**About this exercise**
Every line containing the string "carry" should be returned from the records.

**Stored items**
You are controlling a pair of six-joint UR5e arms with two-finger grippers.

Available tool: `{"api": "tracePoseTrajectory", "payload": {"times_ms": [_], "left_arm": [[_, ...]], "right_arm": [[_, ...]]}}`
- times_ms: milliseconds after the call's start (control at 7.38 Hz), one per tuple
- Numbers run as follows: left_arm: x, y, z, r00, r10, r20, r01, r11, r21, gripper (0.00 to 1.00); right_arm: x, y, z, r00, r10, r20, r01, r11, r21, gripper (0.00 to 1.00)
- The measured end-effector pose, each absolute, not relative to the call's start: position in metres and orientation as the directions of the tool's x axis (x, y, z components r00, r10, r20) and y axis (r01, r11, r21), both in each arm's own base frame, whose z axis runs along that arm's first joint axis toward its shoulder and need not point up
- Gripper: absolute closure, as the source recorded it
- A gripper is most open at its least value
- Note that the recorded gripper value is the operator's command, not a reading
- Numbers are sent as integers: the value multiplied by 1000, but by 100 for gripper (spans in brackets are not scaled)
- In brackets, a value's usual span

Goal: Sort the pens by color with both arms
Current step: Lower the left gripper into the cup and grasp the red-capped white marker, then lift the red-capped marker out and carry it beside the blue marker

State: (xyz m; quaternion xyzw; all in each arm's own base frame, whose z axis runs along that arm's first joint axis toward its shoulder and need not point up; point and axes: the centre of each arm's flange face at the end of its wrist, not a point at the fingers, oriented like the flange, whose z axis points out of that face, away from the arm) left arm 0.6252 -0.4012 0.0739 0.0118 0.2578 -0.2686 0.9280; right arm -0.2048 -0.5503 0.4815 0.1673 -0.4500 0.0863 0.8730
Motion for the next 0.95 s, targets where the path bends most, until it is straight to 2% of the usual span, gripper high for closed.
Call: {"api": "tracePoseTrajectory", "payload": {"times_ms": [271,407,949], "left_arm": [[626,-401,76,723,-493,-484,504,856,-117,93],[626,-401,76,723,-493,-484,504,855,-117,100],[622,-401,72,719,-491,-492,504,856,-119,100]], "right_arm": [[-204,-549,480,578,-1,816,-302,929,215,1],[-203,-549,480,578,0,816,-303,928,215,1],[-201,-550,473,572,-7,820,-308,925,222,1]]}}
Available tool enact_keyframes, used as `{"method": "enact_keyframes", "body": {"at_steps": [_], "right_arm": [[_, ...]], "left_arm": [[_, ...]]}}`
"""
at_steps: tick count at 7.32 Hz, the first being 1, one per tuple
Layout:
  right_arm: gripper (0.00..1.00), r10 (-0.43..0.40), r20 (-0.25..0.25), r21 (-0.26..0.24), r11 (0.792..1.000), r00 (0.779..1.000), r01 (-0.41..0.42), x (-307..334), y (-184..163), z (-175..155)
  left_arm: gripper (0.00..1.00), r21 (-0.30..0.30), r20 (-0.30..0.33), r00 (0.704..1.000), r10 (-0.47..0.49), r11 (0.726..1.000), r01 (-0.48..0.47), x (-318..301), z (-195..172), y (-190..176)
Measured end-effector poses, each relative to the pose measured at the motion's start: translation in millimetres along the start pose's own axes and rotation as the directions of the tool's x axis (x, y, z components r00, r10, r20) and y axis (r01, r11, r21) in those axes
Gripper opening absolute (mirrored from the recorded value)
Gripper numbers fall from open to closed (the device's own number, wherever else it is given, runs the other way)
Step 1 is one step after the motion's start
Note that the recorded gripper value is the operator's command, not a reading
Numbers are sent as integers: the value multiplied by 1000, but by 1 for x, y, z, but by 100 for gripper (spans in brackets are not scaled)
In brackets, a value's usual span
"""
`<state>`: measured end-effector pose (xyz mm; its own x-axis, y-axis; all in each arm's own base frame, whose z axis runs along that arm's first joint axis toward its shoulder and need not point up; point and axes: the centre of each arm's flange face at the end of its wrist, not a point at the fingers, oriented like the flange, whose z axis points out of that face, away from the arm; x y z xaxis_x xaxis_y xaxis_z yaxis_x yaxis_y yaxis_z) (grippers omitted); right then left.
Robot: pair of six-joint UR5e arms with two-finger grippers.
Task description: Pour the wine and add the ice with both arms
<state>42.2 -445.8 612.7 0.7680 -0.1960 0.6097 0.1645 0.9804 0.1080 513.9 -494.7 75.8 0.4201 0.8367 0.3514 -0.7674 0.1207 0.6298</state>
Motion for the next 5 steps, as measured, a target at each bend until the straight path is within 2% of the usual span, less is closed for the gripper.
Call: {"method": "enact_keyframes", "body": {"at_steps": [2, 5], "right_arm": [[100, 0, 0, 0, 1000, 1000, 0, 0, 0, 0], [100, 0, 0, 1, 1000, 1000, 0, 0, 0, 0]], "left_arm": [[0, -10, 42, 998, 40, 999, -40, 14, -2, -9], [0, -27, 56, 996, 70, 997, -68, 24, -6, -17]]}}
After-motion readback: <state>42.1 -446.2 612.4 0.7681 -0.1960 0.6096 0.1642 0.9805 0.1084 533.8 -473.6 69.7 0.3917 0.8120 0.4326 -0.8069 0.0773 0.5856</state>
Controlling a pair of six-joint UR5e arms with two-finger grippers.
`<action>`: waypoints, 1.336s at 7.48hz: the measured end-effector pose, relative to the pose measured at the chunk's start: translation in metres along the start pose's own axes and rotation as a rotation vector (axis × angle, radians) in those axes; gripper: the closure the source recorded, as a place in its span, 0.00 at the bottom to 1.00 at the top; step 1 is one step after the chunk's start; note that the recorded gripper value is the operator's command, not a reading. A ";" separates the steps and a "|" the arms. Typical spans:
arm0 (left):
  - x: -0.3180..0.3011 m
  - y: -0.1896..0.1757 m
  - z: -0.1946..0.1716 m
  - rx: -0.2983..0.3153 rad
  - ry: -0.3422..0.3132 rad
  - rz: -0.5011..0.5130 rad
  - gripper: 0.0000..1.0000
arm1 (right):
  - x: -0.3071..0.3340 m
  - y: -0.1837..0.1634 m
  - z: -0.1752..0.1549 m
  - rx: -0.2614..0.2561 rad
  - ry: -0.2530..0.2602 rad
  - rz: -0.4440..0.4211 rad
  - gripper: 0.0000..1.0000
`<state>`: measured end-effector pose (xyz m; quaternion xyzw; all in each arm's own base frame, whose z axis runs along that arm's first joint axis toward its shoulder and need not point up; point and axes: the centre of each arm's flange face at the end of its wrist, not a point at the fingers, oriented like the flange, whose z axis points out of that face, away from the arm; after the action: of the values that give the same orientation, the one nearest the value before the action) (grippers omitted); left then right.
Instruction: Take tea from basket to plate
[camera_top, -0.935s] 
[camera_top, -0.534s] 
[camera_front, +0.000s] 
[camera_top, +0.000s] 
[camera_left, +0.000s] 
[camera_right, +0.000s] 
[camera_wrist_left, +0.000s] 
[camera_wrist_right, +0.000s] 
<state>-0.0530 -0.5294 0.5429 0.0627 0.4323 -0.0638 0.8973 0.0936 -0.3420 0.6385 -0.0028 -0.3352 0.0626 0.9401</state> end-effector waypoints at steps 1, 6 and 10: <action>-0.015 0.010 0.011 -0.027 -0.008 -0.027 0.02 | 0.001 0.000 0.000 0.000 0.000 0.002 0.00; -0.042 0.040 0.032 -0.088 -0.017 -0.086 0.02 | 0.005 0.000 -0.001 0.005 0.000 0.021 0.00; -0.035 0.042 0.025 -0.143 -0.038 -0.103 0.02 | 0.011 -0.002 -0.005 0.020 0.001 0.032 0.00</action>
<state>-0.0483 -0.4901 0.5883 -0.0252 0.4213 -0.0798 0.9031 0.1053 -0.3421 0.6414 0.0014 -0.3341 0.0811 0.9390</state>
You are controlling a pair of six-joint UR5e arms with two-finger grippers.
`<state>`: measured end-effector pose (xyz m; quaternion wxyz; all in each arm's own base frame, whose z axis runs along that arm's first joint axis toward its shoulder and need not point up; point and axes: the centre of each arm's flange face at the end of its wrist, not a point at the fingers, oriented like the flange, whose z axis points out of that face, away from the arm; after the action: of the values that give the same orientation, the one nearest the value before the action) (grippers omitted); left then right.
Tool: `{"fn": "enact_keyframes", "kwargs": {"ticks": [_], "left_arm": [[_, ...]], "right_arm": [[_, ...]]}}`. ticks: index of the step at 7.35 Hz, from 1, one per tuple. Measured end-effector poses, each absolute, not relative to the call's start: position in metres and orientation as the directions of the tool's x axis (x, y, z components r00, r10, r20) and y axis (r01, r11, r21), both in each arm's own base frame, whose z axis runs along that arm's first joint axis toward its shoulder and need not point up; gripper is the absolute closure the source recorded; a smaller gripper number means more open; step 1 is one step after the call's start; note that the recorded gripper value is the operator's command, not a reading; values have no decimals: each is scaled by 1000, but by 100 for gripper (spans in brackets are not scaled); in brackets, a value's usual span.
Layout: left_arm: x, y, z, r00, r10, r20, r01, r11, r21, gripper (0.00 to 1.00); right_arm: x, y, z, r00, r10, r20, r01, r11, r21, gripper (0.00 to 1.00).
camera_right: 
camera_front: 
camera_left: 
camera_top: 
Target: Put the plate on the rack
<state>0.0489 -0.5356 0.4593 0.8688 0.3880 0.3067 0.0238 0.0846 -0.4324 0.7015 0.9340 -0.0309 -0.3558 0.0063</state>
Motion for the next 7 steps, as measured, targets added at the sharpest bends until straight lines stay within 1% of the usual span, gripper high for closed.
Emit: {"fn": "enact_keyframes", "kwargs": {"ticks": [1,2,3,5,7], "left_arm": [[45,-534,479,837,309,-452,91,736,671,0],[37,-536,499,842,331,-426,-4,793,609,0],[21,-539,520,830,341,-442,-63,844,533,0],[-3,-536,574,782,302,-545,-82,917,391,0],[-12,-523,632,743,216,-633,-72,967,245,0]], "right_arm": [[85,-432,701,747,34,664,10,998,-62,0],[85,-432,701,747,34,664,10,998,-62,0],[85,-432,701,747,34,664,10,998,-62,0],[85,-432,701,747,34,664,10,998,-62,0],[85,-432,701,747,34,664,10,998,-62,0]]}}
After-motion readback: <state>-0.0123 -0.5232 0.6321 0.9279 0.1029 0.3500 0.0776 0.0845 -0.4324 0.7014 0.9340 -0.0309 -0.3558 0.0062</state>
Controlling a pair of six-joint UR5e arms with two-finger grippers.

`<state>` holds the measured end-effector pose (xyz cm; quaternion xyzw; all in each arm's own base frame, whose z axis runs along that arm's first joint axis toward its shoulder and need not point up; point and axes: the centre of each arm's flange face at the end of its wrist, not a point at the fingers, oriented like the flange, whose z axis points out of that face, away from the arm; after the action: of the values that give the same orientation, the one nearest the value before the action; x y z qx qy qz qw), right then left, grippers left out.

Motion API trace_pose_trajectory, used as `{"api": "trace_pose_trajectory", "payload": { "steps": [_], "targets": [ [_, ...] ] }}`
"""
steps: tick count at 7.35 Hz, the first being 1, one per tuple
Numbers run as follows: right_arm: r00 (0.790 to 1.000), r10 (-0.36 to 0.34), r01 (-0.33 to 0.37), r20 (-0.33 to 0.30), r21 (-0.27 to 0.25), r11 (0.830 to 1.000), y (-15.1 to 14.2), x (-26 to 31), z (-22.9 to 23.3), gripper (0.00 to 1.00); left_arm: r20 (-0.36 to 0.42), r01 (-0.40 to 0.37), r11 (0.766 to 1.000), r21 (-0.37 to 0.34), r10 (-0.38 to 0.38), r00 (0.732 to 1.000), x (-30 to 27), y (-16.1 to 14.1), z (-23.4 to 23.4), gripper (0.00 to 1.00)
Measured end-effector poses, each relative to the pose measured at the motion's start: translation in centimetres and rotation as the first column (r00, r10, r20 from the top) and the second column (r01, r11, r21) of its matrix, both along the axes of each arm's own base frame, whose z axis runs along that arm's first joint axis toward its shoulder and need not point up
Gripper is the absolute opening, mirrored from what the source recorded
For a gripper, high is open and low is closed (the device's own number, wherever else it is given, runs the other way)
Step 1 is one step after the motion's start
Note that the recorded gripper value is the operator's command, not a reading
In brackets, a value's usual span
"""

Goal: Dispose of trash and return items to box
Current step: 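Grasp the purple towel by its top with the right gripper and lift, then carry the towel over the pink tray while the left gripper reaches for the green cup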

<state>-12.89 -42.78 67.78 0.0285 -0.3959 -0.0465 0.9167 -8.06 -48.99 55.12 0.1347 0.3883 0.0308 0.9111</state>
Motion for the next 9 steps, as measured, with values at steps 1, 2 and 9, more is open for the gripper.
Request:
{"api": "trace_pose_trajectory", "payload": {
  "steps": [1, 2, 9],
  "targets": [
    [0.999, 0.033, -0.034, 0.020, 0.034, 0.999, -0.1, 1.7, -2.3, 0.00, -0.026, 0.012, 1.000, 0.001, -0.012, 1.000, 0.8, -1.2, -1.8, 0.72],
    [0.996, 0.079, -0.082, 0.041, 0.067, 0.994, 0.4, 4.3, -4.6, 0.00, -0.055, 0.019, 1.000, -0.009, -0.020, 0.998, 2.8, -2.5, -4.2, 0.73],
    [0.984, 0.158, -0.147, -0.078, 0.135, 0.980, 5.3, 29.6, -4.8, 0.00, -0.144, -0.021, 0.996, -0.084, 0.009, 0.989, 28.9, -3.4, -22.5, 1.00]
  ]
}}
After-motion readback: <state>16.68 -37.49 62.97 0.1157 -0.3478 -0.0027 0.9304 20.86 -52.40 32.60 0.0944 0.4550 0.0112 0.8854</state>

**Result for this exercise**
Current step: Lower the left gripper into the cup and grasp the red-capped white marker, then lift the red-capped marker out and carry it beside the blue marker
Current step: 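Grasp the purple towel by its top with the right gripper and lift, then carry the towel over the pink tray while the left gripper reaches for the green cup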

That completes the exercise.